=== WHAT THE TASK REQUIRES ===
Count the lines below that contain the word "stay" and give only that number.

Collected data
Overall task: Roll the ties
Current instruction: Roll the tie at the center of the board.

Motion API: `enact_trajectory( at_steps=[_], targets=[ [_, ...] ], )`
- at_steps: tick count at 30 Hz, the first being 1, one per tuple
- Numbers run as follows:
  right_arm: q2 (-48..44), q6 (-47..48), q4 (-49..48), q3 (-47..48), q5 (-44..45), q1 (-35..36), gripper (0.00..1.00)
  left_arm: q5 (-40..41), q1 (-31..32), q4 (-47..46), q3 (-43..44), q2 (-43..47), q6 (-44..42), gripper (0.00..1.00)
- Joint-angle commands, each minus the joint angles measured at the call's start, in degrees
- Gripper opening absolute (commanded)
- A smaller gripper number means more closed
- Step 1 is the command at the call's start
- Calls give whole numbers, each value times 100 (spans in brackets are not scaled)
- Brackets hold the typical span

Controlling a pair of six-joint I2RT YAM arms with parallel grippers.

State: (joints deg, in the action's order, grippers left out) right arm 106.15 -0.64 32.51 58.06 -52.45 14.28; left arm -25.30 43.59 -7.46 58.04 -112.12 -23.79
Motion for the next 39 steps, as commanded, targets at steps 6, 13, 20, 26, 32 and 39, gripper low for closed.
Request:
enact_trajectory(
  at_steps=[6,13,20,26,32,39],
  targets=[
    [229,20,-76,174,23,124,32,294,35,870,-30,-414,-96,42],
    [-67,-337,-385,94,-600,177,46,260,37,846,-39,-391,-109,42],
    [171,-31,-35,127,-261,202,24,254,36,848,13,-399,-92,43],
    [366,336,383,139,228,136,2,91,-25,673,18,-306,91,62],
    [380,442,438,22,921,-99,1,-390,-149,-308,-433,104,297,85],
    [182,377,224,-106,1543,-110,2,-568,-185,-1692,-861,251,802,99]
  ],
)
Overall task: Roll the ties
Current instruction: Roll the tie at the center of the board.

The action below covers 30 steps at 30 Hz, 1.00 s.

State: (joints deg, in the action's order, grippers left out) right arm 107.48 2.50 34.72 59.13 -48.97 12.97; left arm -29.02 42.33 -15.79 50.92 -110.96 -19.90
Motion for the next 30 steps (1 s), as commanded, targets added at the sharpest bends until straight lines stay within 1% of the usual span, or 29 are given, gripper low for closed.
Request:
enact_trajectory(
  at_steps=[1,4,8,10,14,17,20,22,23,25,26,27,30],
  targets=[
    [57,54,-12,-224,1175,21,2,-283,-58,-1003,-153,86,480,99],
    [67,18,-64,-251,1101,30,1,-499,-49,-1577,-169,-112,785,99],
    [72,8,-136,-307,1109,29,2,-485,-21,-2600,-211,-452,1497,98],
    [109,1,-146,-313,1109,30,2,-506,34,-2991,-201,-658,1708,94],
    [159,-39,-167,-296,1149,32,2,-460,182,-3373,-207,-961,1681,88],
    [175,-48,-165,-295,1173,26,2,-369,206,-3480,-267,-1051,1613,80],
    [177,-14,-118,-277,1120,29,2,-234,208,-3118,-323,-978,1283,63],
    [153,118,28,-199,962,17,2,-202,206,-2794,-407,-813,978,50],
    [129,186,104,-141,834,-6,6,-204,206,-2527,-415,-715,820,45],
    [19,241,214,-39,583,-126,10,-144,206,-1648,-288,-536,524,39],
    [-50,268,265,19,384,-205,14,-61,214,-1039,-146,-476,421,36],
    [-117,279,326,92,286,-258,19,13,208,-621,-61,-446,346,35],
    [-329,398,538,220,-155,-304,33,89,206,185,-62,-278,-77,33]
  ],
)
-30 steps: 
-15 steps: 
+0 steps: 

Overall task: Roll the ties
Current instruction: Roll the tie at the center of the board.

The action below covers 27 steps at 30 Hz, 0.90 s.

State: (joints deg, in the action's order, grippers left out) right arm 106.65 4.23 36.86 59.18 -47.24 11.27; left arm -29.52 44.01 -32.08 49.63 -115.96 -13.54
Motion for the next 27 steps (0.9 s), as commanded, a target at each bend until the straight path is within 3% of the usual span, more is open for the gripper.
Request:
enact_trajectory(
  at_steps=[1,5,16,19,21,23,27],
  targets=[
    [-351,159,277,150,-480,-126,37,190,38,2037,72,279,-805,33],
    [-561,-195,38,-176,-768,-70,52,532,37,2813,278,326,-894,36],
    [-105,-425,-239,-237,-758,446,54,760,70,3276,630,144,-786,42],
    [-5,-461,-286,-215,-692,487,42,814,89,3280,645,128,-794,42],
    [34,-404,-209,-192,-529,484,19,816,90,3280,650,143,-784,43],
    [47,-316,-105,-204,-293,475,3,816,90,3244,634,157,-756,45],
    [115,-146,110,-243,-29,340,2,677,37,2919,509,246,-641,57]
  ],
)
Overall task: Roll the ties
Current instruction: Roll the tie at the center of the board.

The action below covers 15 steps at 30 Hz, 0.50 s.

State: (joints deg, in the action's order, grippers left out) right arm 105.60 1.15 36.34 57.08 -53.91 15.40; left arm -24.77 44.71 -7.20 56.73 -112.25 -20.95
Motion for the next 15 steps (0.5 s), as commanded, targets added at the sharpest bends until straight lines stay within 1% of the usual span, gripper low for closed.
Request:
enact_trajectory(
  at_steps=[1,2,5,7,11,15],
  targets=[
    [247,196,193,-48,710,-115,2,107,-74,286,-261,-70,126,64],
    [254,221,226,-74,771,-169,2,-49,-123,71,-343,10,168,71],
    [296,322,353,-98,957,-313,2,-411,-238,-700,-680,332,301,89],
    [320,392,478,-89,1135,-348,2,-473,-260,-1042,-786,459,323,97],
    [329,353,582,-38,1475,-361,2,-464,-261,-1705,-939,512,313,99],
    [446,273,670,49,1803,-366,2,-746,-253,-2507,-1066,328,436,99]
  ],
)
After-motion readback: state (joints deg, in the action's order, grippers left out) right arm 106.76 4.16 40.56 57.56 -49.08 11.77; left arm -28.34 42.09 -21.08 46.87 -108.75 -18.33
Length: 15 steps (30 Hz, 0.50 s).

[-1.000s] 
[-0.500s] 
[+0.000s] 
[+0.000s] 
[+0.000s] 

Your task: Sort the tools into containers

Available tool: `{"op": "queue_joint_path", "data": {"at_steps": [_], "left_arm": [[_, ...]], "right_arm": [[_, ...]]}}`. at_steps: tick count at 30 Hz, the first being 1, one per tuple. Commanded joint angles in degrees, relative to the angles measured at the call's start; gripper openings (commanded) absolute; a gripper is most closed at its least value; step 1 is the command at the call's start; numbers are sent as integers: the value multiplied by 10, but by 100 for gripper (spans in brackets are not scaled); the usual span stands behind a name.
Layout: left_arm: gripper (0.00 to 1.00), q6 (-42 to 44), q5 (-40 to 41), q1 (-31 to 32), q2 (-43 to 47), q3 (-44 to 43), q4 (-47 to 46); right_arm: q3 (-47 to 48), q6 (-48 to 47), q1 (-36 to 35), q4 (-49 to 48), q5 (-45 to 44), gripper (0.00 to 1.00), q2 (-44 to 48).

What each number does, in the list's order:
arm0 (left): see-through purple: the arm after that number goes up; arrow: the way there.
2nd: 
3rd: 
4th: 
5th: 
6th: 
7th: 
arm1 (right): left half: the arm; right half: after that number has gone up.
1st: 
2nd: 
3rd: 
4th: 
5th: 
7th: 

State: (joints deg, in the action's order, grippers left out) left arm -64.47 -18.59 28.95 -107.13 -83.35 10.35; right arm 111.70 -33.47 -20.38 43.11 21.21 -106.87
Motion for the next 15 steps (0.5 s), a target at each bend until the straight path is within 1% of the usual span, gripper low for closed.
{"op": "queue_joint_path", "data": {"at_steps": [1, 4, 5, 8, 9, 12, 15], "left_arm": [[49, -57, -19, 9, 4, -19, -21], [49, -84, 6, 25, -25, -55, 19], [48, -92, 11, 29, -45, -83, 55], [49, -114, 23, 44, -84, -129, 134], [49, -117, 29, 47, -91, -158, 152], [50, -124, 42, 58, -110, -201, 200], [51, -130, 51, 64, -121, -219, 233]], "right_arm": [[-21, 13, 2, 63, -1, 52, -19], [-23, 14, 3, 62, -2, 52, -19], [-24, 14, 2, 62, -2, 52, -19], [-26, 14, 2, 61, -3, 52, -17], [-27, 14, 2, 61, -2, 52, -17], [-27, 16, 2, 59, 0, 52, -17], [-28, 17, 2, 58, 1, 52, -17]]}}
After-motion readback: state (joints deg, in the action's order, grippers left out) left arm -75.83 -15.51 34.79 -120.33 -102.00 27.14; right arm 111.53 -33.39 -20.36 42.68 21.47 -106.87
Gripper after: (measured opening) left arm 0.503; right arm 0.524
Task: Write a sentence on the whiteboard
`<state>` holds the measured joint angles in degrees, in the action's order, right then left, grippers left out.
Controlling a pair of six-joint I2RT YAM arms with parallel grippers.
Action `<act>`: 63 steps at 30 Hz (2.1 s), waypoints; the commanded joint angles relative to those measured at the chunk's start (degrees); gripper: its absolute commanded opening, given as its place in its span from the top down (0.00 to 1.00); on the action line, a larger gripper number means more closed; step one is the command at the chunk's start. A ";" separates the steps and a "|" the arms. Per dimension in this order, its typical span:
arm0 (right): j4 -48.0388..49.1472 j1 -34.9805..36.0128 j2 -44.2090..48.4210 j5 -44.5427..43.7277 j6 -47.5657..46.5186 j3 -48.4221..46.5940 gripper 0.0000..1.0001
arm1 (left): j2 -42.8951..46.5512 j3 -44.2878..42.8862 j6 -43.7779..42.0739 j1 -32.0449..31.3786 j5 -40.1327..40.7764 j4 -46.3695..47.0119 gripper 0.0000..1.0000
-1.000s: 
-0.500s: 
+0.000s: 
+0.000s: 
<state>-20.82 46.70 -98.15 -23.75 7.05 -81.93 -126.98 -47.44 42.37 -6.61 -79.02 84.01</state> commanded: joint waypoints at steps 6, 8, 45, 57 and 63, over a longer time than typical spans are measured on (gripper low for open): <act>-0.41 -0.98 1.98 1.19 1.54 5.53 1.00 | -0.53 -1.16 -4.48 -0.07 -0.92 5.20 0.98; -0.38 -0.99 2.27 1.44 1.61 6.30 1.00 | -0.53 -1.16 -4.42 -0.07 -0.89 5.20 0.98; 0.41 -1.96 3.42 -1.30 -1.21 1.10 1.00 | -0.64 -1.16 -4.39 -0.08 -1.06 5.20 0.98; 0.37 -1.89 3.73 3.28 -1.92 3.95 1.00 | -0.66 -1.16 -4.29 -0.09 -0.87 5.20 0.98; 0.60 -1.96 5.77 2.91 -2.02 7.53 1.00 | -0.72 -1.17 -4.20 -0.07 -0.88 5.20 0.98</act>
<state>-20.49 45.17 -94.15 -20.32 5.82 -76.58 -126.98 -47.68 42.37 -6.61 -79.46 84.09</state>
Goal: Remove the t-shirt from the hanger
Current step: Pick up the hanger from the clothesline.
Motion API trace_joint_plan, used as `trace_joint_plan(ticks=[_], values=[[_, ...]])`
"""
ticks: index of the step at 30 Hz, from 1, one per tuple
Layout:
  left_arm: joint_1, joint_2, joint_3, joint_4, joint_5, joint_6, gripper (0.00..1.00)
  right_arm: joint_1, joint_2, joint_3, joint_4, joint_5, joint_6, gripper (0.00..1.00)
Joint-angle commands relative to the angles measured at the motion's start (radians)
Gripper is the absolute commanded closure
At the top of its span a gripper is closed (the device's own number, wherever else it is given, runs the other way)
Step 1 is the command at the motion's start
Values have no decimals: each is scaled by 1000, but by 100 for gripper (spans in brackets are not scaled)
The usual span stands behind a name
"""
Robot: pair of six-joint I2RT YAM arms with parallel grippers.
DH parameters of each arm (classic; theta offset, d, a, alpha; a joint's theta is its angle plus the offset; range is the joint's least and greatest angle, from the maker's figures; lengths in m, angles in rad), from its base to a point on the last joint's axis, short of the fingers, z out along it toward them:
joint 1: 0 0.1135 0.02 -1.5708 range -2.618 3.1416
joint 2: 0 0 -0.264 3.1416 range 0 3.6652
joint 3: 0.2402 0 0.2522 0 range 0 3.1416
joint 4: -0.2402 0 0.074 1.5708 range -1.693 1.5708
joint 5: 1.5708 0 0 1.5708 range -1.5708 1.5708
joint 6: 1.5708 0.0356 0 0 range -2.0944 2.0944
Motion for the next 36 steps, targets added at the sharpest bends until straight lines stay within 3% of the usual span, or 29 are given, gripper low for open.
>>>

=== ANSWER TO THE PROBLEM ===
3